If you want an unimodal distribution (where the bias is just concentrated in one particular value of your range of number, for example, as you state 3), then the answer provided by andrew cooke is good---mostly because it allows you to fine tune the deviation very accurately.

If however you wish to make several biases---for instance you want a trimodal distribution, with the numbers a, (a+b)/2 and b more frequently than others, than you would do well to implement weighted random selection.

A simple algorithm for this was given in a recent question on StackOverflow; it's complexity is linear. Using such an algorithm, you would simply maintain a list, initial containing {a, a+1, a+2,..., b-1, b} (so of size b-a+1), and when you want to add a bias towards X, you would several copies of X to the list---depending on how much you want to bias. Then you pick a random item from the list.

If you want something more efficient, the most efficient method is called the "Alias method" which was implemented very clearly in Python by Denis Bzowy; once your array has been preprocessed, it runs in constant time (but that means that you can't update the biases anymore once you've done the preprocessing---or you would to reprocess the table).
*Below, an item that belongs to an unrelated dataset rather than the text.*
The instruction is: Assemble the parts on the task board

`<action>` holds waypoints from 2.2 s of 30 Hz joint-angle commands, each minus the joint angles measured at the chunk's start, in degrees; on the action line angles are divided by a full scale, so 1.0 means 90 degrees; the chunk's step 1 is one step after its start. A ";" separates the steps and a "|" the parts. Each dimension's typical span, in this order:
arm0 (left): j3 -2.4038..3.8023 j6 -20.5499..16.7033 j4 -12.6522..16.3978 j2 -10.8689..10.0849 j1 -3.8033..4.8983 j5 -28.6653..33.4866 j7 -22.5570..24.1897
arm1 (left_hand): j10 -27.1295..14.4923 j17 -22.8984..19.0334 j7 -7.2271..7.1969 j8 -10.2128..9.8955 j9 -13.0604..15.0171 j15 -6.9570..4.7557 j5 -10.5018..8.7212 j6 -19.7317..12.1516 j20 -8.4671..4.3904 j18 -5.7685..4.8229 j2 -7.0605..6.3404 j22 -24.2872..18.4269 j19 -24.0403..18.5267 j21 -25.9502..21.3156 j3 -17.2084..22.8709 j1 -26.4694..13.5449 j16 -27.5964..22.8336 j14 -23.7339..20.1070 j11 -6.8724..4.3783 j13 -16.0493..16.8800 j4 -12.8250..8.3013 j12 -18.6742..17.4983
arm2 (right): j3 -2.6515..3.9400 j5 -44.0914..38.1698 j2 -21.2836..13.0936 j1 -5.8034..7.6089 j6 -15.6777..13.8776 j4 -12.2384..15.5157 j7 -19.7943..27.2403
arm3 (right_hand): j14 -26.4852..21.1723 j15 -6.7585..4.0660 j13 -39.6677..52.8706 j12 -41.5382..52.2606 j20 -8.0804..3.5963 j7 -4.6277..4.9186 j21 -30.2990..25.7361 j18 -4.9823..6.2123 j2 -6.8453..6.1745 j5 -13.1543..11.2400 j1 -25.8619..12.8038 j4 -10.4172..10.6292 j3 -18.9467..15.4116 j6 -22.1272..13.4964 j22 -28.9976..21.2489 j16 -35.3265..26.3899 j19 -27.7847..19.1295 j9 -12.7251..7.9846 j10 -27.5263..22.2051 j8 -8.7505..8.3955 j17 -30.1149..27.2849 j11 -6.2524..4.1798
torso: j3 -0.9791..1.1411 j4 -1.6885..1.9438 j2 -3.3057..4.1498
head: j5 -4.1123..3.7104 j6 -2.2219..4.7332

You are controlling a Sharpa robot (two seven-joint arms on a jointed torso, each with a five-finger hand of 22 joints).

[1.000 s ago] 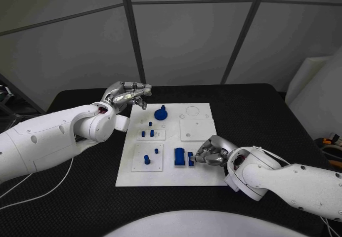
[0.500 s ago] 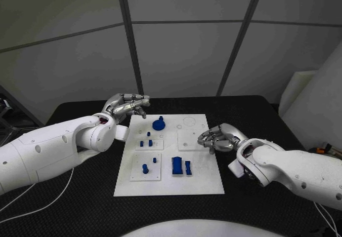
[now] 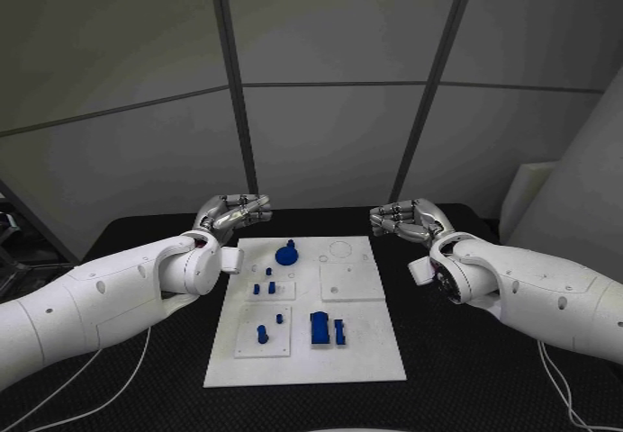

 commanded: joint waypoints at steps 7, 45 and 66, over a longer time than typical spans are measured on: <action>0.0002 -0.0215 -0.0251 0.0183 -0.0034 0.0344 0.0246 | -0.1987 -0.0487 -0.0321 -0.0449 -0.0422 -0.0242 -0.0286 -0.1954 -0.0531 -0.0370 0.0352 -0.1727 -0.1141 -0.0383 -0.0806 -0.2527 -0.1016 -0.1643 -0.0294 -0.0406 -0.0433 -0.0388 | 0.0015 0.0319 0.0428 0.0010 0.0161 -0.0687 0.0389 | -0.1980 -0.0153 -0.0749 -0.0660 -0.0353 -0.0293 -0.0884 -0.0328 0.0358 -0.0576 -0.2969 -0.0659 -0.0485 -0.1933 -0.1316 -0.0755 -0.1475 -0.0626 -0.2199 -0.0418 -0.0722 -0.0201 | 0.0025 -0.0014 -0.0005 | 0.0004 0.0125; -0.0370 -0.2788 0.1958 -0.0068 0.0123 -0.0024 0.0783 | -0.5539 -0.0487 -0.1101 -0.0449 -0.0422 -0.0926 -0.0952 -0.5366 -0.1789 -0.1231 0.0902 -0.3954 -0.3329 -0.0383 -0.2335 -0.7243 -0.2153 -0.4825 -0.1062 -0.0406 -0.0433 -0.0989 | 0.0066 0.2398 -0.0670 -0.0138 -0.2368 0.2148 0.1410 | -0.5569 -0.0734 -0.0749 -0.0660 -0.1463 -0.1205 -0.1697 -0.1091 0.0358 -0.1920 -0.8179 -0.1651 -0.0485 -0.5255 -0.3157 -0.1245 -0.4371 -0.1234 -0.6011 -0.0418 -0.1237 -0.0879 | 0.0191 0.0703 0.0204 | -0.0234 0.0619; -0.0370 -0.2788 0.1958 -0.0068 0.0123 -0.0024 0.0783 | -0.6543 -0.0487 -0.1101 -0.0449 -0.0422 -0.0926 -0.0952 -0.6332 -0.1789 -0.1231 0.0902 -0.4572 -0.3954 -0.0383 -0.2335 -0.8580 -0.2153 -0.5729 -0.1062 -0.0406 -0.0433 -0.0989 | 0.0066 0.2398 -0.0670 -0.0138 -0.2368 0.2148 0.1410 | -0.6622 -0.0734 -0.0749 -0.0660 -0.1463 -0.1205 -0.1697 -0.1091 0.0358 -0.1920 -0.9676 -0.1651 -0.0485 -0.6217 -0.3157 -0.1245 -0.5240 -0.1234 -0.7119 -0.0418 -0.1237 -0.0879 | 0.0191 0.0703 0.0204 | -0.0234 0.0619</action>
The downside with both techniques is that unlike with the Gaussian distribution, biasing towards X, will not bias also somewhat towards X-1 and X+1. To simulate this effect you would have to do something such as

def addBias(x, L):
   L = concatList(L, [x, x, x, x, x])
   L = concatList(L, [x+2])
   L = concatList(L, [x+1, x+1]) 
   L = concatList(L, [x-1,x-1,x-1])
   L = concatList(L, [x-2])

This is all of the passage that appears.